🤖 AI Summary
Style-guided generation suffers from *fidelity collapse*: existing representation-editing methods forcibly inject stylistic signals, corrupting the model’s fidelity-oriented representations and thereby degrading answer correctness. To address this, we propose an orthogonal decomposition mechanism that disentangles stylistic and fidelity representations. Specifically, we perform token-level orthogonal decorrelation within critical attention heads and introduce an adaptive, separable steering strategy—enabling, for the first time, dynamic decoupling and coordinated modulation of style and fidelity during generation. Our method significantly improves style adherence (+12.3% across multilingual and multi-style benchmarks) while preserving—and even enhancing—answer correctness (+4.1%). It outperforms state-of-the-art inference-time intervention approaches, establishing a new paradigm for faithful, controllable stylistic generation.
📝 Abstract
Generating stylized large language model (LLM) responses via representation editing is a promising way for fine-grained output control. However, there exists an inherent trade-off: imposing a distinctive style often degrades truthfulness. Existing representation editing methods, by naively injecting style signals, overlook this collateral impact and frequently contaminate the model's core truthfulness representations, resulting in reduced answer correctness. We term this phenomenon stylization-induced truthfulness collapse. We attribute this issue to latent coupling between style and truth directions in certain key attention heads, and propose StyliTruth, a mechanism that preserves stylization while keeping truthfulness intact.

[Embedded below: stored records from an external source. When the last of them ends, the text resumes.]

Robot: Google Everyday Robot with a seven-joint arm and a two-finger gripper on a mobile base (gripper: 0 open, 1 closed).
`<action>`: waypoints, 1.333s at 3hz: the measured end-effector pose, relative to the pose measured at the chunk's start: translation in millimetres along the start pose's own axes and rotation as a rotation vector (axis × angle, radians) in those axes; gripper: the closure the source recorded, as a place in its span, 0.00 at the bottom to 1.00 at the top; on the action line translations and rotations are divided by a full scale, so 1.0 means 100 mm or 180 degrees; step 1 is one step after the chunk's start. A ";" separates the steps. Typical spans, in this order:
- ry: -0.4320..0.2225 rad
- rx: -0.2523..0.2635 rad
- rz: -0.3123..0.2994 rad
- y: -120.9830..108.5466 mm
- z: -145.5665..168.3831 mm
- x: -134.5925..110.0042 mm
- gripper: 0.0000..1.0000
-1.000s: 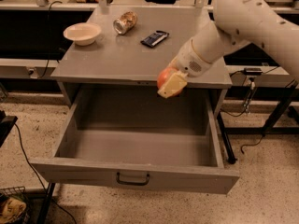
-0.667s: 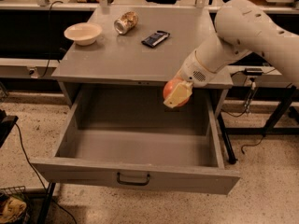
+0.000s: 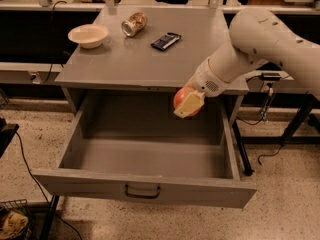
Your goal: Place apple into top drawer
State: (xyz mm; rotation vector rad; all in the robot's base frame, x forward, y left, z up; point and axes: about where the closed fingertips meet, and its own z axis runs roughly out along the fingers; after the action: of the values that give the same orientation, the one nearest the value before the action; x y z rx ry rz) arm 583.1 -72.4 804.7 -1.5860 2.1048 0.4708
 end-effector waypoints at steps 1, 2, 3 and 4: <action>-0.0122 0.0066 -0.0120 0.14 0.27 0.05 1.00; -0.0226 0.0096 -0.0246 0.28 0.64 0.15 1.00; -0.0260 0.0075 -0.0301 0.38 0.91 0.25 1.00; -0.0303 0.0090 -0.0305 0.41 1.06 0.35 1.00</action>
Offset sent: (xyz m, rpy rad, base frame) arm -0.0337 0.0458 -0.1057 0.0776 -0.1374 0.0832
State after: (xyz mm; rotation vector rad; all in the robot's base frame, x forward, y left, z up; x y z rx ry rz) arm 552.4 -33.7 696.4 -1.6078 1.9473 0.4724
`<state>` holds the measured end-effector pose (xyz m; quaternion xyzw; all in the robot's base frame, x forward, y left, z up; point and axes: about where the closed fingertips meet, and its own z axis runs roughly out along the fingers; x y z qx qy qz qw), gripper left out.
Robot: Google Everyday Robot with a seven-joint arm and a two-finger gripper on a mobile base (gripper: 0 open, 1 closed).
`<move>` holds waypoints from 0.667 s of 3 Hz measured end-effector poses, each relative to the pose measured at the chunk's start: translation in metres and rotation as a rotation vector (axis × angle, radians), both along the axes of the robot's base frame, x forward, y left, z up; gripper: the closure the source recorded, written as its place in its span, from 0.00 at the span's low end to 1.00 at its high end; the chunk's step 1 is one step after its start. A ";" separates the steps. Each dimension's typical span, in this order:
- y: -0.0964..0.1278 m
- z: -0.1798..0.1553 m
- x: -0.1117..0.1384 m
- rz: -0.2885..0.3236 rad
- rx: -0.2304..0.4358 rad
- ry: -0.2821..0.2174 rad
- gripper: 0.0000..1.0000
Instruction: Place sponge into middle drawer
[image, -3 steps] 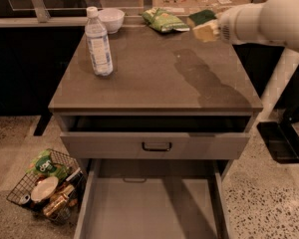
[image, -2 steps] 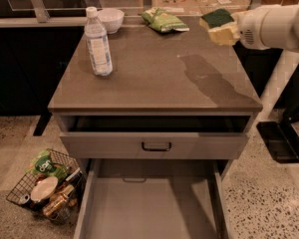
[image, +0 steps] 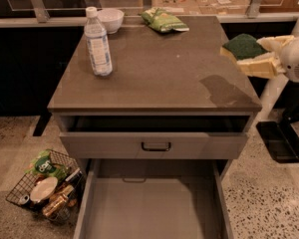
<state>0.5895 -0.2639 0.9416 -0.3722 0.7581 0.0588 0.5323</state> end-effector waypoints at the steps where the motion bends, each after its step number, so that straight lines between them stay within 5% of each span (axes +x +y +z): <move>1: -0.009 -0.036 -0.056 0.079 -0.003 0.039 1.00; 2: -0.013 -0.081 -0.112 0.117 0.041 0.055 1.00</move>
Offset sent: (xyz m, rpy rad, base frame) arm -0.1912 -0.0311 -0.1453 0.1181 0.0675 0.1156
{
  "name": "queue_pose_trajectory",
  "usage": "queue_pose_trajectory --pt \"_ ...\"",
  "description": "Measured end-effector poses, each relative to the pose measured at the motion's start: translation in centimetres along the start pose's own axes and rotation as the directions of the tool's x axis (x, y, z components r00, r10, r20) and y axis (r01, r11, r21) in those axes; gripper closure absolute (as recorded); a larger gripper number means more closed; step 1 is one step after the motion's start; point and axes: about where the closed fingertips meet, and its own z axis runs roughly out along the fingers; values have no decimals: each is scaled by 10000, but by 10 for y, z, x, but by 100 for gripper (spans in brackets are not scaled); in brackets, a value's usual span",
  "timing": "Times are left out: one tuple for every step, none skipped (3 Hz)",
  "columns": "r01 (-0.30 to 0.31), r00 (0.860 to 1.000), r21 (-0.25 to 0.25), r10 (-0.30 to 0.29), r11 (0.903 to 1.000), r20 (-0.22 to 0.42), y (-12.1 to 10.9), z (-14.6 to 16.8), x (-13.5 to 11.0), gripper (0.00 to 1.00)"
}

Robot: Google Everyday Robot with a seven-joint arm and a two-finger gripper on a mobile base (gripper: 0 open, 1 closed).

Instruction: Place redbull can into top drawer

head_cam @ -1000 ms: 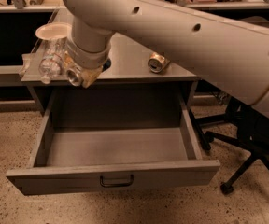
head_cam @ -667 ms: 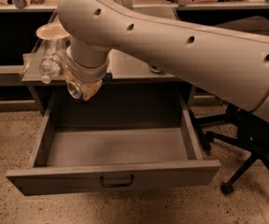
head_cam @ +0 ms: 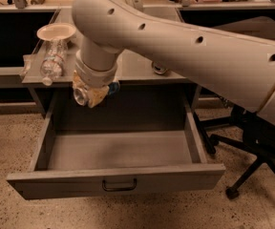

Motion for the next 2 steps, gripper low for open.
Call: queue_pose_trajectory --pt "-2296 9549 -938 2428 9688 1709 40 29 13 100" --pt "-4310 8479 -1643 4605 8873 2626 74 49 20 100"
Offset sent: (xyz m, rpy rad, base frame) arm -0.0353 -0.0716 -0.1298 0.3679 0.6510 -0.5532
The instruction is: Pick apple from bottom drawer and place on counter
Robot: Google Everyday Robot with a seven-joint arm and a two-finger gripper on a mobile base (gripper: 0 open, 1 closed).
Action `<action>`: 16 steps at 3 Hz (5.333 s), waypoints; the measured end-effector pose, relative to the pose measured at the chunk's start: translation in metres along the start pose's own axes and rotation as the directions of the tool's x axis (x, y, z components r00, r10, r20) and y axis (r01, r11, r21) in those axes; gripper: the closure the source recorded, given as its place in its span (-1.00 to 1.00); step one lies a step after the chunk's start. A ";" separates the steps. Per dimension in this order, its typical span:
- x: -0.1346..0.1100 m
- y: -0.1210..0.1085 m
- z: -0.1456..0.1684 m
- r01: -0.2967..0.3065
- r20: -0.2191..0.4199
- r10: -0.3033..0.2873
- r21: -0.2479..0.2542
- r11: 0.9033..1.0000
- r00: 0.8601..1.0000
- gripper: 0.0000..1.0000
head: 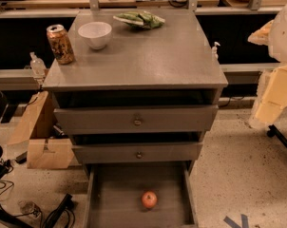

StyliTruth separates the style-relevant and truth-relevant subspaces in the model's representation space via an orthogonal deflation process. This decomposition enables independent control of style and truth in their own subspaces, minimizing interference. By designing adaptive, token-level steering vectors within each subspace, we dynamically and precisely control the generation process to maintain both stylistic fidelity and truthfulness. We validate our method on multiple styles and languages. Extensive experiments and analyses show that StyliTruth significantly reduces stylization-induced truthfulness collapse and outperforms existing inference-time intervention methods in balancing style adherence with truthfulness.